Depth Filtration: Fundamental Investigation through Three-Dimensional Trajectory Analysis

Abstract

A mathematical model (array of spheres or AOS Model) of aqueous depth filtration was developed using trajectory analysis performed on a porous media model comprised of a face-centered cubic packing of spheres. To extend removal efficiency predictions beyond the grain-size scale and take into account the presence of densely and sparsely packed regions in an actual filter bed, a parallel deficit porosity compensation scheme was developed and applied. A correlation for single collector efficiency was developed from trajectory results and, using the parallel deficit porosity compensation scheme, compared to an existing model and experimental results. Although the model discussed herein was developed with the intent of advancing the understanding of depth filtration, this work offers tools for investigating and insights into particle fate and transport in other circumstances, e.g., groundwater aquifers. This model represents the first use of a porous media model that explicitly accounts for grain contact points for trajectory modeling of aqueous depth filtration. Particle collection within the model was strongly associated with grain contact points, a phenomenon due largely to hydrodynamic forces “funneling” particles to trajectories coincident with grain contact points.
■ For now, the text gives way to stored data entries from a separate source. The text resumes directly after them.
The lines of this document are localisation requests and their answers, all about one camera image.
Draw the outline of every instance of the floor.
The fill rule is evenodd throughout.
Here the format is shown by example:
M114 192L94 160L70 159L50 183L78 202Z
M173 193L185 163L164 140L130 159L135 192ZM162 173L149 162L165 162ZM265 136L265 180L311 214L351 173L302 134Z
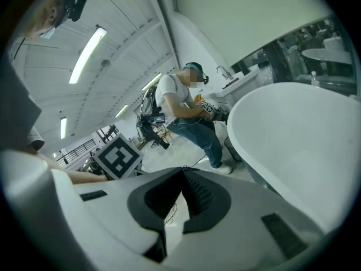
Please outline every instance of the floor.
M216 122L215 131L223 146L223 162L231 165L234 170L229 177L240 180L254 182L244 163L237 163L232 158L228 149L224 147L224 140L227 138L227 128L225 125ZM151 148L151 143L148 143L143 149L144 154L142 169L146 172L155 172L164 168L193 166L204 171L210 171L209 161L206 157L197 163L204 156L204 151L198 146L194 145L187 139L176 134L171 135L173 139L168 139L171 146L164 150L162 147L154 146ZM165 219L165 233L167 242L167 253L171 254L172 250L182 239L183 223L189 220L188 208L186 200L180 194L176 204L169 212Z

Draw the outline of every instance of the fluorescent light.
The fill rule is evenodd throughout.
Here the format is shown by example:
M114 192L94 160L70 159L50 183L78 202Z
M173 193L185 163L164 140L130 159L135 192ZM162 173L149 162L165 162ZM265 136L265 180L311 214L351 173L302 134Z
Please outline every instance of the fluorescent light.
M67 118L62 117L60 119L60 139L65 138L65 132L67 130Z
M150 88L153 84L156 83L156 81L162 76L162 73L158 73L155 78L153 78L145 87L142 88L142 90L146 90Z
M120 116L126 109L128 108L128 105L124 105L123 108L118 112L118 114L115 117Z
M80 73L82 72L86 62L88 61L90 55L93 53L94 49L96 48L96 46L98 45L98 43L100 42L100 40L102 40L102 38L107 34L107 31L101 27L99 27L95 33L93 34L93 36L90 38L90 40L88 41L88 43L86 44L86 46L83 49L83 52L81 53L77 64L75 64L73 73L70 77L69 83L70 84L76 84L79 77L80 77Z

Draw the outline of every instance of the man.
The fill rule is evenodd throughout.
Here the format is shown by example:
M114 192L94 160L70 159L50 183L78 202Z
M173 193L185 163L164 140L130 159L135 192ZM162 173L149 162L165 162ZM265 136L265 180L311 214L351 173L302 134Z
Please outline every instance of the man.
M51 169L66 172L73 183L106 181L106 176L63 170L38 153L44 140L33 127L41 110L27 92L10 61L8 51L18 38L49 38L67 19L77 21L86 0L13 0L2 16L1 46L8 41L0 65L0 146L35 155L46 161Z
M176 74L164 75L157 86L156 103L162 108L165 124L171 132L202 148L213 171L229 174L232 168L222 163L222 146L210 120L211 115L194 102L188 89L204 82L203 75L202 66L195 62L187 63Z
In comparison to previous trajectory models, this model is less sensitive to particle size and filtration rate and much less sensitive to surface chemistry than other currently available models. At moderate to high filtration rates (on the order of 3.7 mm/s or 5.4 gpm/ft2), the AOS model represented well experimental data for removal of particles less than 5 μm. At lower filtration rates and larger particle sizes, the AOS model tends to overpredict particle removal.